Recall: This is no longer playing out in the context of therapy, but rather in the confines of their bedroom. She listens to him, she obeys him, but it is not clear whether or not she desires to be in this scene, which I suppose is part of the “point,” and is likely exactly why Jeremy repeatedly cites Hartman. But, I wonder, as many others have, at whose expense said “point” is being made?
See Elizabeth Alexander’s “Can You Be Black and Look At This?”
See Orlando Patterson’s work on social death. The American project of slavery did not only depend on free labor, but also and more so on rendering black subjects socially dead — i.e. subjects whose familial, intimate, and relational bonds did not need to be acknowledged or respected. With this in mind, we can also consider how an audience member’s capacity to recognize their own distance from the condition of social death relates to their capacity to mold pleasure into a reminder of their social aliveness and mobility relative to blackness.
And with all of this said, the final scene as well as Kaneisha and Jim’s dynamic more broadly, siphoned something out of me; Something that has been lodged in my tissue for years. Really, these moments stole something from me, something that wasn’t mine, something I had to lose: A belief that the safety, mutual understanding, respect, love and care I seek in relation is possible with white people. More on this in the next installment of this writing…

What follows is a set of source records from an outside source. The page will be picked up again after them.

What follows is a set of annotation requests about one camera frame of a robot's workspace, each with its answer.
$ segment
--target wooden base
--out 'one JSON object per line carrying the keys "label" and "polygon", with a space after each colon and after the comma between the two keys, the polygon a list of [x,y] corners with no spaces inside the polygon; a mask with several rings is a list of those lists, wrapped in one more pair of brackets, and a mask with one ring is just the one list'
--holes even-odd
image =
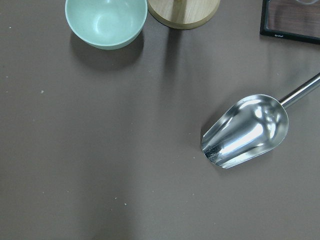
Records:
{"label": "wooden base", "polygon": [[148,10],[160,23],[174,29],[193,29],[216,13],[220,0],[147,0]]}

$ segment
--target metal scoop
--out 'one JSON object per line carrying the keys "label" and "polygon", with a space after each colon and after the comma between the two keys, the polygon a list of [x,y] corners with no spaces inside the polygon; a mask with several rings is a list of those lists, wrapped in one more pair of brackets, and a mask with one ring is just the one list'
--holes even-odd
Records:
{"label": "metal scoop", "polygon": [[263,94],[241,99],[203,135],[204,155],[228,169],[274,149],[288,132],[285,109],[319,86],[320,73],[279,101]]}

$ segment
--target bowl rim
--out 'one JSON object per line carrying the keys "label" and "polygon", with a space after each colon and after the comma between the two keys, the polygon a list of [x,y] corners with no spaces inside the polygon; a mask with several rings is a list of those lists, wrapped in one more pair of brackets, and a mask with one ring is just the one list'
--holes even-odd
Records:
{"label": "bowl rim", "polygon": [[132,40],[134,37],[136,37],[140,31],[142,30],[142,28],[144,27],[145,25],[145,22],[146,22],[146,19],[147,19],[147,15],[148,15],[148,4],[147,4],[147,0],[140,0],[140,1],[143,1],[144,2],[144,16],[143,16],[143,21],[141,23],[141,25],[139,26],[139,28],[137,29],[136,32],[134,32],[134,34],[128,38],[126,38],[125,40],[123,41],[120,41],[120,42],[117,42],[117,43],[113,43],[113,44],[100,44],[100,43],[96,43],[94,41],[90,41],[90,40],[87,40],[86,38],[82,37],[75,29],[74,27],[71,25],[71,22],[69,20],[69,16],[68,16],[68,12],[67,12],[67,7],[68,7],[68,3],[70,1],[73,1],[73,0],[65,0],[65,5],[64,5],[64,13],[65,13],[65,18],[66,18],[66,21],[69,25],[69,27],[71,28],[71,30],[74,32],[75,35],[77,35],[80,39],[82,39],[83,41],[85,41],[86,43],[90,44],[90,45],[95,45],[95,46],[99,46],[99,47],[114,47],[114,46],[120,46],[122,44],[125,44],[126,42],[130,42],[130,40]]}

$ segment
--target ceramic bowl
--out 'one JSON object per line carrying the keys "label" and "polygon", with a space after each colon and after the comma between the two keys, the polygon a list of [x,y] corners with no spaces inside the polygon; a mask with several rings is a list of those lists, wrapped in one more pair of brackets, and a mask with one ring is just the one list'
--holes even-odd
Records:
{"label": "ceramic bowl", "polygon": [[66,0],[65,16],[72,31],[99,49],[130,44],[147,18],[147,0]]}

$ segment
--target black frame
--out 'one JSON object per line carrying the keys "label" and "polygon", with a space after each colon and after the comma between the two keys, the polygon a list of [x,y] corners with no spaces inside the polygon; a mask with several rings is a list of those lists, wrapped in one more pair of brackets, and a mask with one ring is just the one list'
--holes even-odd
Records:
{"label": "black frame", "polygon": [[266,22],[268,20],[268,3],[269,2],[270,0],[263,0],[263,3],[262,3],[261,24],[260,24],[261,35],[276,37],[281,39],[290,39],[290,40],[307,42],[312,44],[320,44],[320,38],[318,37],[267,29]]}

This treatise comes to me in the midst of a personally prolonged reflection on the relationship between artistry and “intended audience.”
To create because one must is to be unnamed and untitled until the created examples are claimed by the dominant culture(s) in which they find themselves. This is so, because to create because one must does not carry with it an expectation of audience beyond the creator’s self.
I wonder at how Bill Traylor and Purvis Young titled themselves and categorized their creations to themselves. Or, the women whose creations are lost in a void borne of misogyny. They, and those like them, are very different than is this playwright in the American journey toward a universal embrace of artistry.
That SLAVE PLAY exists may have moved through my consciousness at some
unremembered moment when it emerged in 2018. It is a play in which I have no interest. I am not its intended audience, for I do not seek an interaction with “subconscious trauma [rendered] into provocative theatrical expression,” as described by the New York Times. And as such, I feel confirmed in ignoring this play (much as I ignore all “entertainment” about slavery, for what has today’s contemporary art to present about SLAVERY that could possibly be of value to me? Or, to you?
There is a reality of collective subconscious trauma that you have described here. It lives in us all, we descendants of slavery’s heritage. Reading your descriptions was accompanied by a simultaneous act of removing my own desire to screech and rage, as if I was standing right next to you, in that moment.
Manufactured resurgences of such extreme violence appeal only to the collective subconscious of the sadomasochistic. They are the intended audience, whether this playwright perceives as much or not.
I am reminded of the book, THIS NON-VIOLENCE STUFF WILL GET YOU KILLED…Intellectualism has an equivalent danger, for in examining that which has absolutely no value, and was not meant for you, but which contains the very essence of violence, the healthy growth of one’s humanity is endangered. Beware.